17. Similarly, this Court in Raghunath Thakur v. State of Bihar [Raghunath Thakur v. State of Bihar, (1989) 1 SCC 229] struck down an order of blacklisting for future contracts on the ground of non-observance of the principles of natural justice. The relevant extract of the judgment in that case is as follows: (SCC p. 230, para 4)

“4. … [I]t is an implied principle of the rule of law that any order having civil consequences should be passed only after following the principles of natural justice. It has to be realised that blacklisting any person in respect of business ventures has civil consequence for the future business of the person concerned in any event. Even if the rules do not express so, it is an elementary principle of natural justice that parties affected by any order should have right of being heard and making representations against the order.”
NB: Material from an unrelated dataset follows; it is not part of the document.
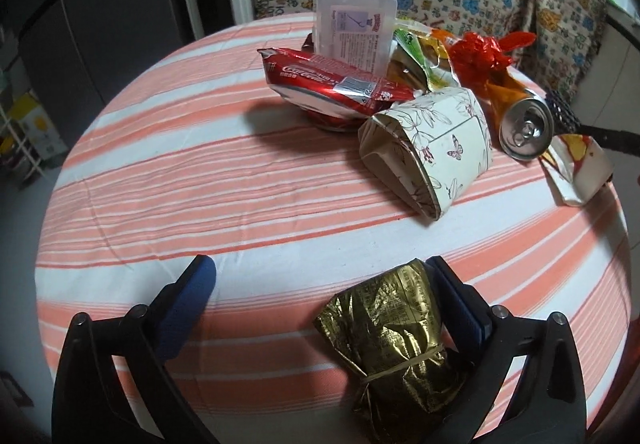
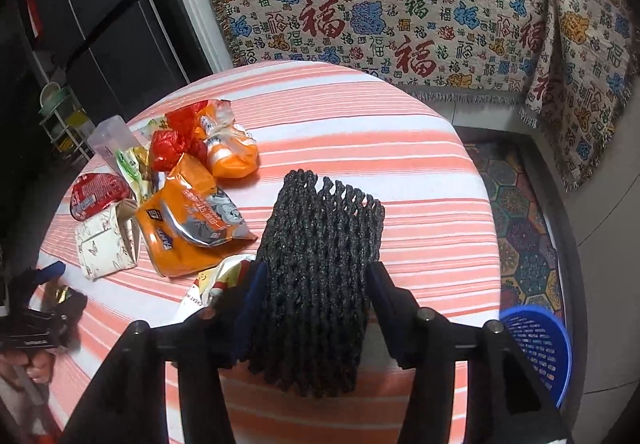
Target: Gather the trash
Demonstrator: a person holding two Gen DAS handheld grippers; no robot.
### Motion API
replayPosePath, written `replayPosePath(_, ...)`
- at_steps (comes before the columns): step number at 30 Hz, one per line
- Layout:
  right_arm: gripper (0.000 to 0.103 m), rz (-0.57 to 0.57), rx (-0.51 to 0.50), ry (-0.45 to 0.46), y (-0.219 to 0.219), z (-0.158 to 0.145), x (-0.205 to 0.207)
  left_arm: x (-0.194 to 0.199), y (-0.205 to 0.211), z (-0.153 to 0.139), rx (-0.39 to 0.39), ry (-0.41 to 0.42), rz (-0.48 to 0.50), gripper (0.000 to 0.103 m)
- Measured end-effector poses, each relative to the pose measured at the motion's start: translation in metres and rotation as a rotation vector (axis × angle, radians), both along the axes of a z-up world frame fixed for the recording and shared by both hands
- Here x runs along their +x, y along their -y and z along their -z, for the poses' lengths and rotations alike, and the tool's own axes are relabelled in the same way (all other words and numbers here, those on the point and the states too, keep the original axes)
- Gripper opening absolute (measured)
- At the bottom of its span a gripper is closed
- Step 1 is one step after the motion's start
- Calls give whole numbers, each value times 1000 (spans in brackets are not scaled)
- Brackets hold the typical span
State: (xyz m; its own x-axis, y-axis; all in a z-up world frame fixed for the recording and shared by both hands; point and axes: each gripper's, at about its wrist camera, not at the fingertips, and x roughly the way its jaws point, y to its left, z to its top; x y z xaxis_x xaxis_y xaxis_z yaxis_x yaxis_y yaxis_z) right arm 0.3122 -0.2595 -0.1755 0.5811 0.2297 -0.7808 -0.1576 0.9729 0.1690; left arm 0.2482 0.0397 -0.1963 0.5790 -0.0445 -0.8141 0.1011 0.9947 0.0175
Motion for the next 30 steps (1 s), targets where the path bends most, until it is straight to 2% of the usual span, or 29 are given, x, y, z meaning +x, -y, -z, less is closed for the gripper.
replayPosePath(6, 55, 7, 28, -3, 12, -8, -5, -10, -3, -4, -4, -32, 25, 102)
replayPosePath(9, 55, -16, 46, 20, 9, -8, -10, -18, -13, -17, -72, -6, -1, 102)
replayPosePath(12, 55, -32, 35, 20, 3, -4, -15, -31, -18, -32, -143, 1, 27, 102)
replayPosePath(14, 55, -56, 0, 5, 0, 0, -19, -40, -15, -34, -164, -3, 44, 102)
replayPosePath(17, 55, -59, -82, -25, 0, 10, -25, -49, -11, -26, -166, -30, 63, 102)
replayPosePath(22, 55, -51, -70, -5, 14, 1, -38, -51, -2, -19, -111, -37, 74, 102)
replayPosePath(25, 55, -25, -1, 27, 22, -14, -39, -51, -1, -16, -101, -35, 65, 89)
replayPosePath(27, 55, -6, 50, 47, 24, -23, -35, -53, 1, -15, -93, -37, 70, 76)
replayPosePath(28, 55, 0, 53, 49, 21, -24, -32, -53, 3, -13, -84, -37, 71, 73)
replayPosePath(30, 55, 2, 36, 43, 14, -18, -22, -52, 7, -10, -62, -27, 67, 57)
18. This Court in Gorkha Security Services v. State (NCT of Delhi) [Gorkha Security Services v. State (NCT of Delhi), (2014) 9 SCC 105] has described blacklisting as being equivalent to the civil death of a person because blacklisting is stigmatic in nature and debars a person from participating in government tenders thereby precluding him from the award of government contracts. It has been held thus: (SCC p. 115, para 16)

“16. It is a common case of the parties that the blacklisting has to be preceded by a show-cause notice. Law in this regard is firmly grounded and does not even demand much amplification. The necessity of compliance with the principles of natural justice by giving the opportunity to the person against whom action of blacklisting is sought to be taken has a valid and solid rationale behind it. With blacklisting, many civil and/or evil consequences follow. It is described as “civil death” of a person who is foisted with the order of blacklisting. Such an order is stigmatic in nature and debars such a person from participating in government tenders which means precluding him from the award of government contracts.”

19. In light of the above decisions, it is clear that a prior show-cause notice granting a reasonable opportunity of being heard is an essential element of all administrative decision-making and particularly so in decisions pertaining to blacklisting which entail grave consequences for the entity being blacklisted. In these cases, furnishing of a valid show-cause notice is critical and a failure to do so would be fatal to any order of blacklisting pursuant thereto.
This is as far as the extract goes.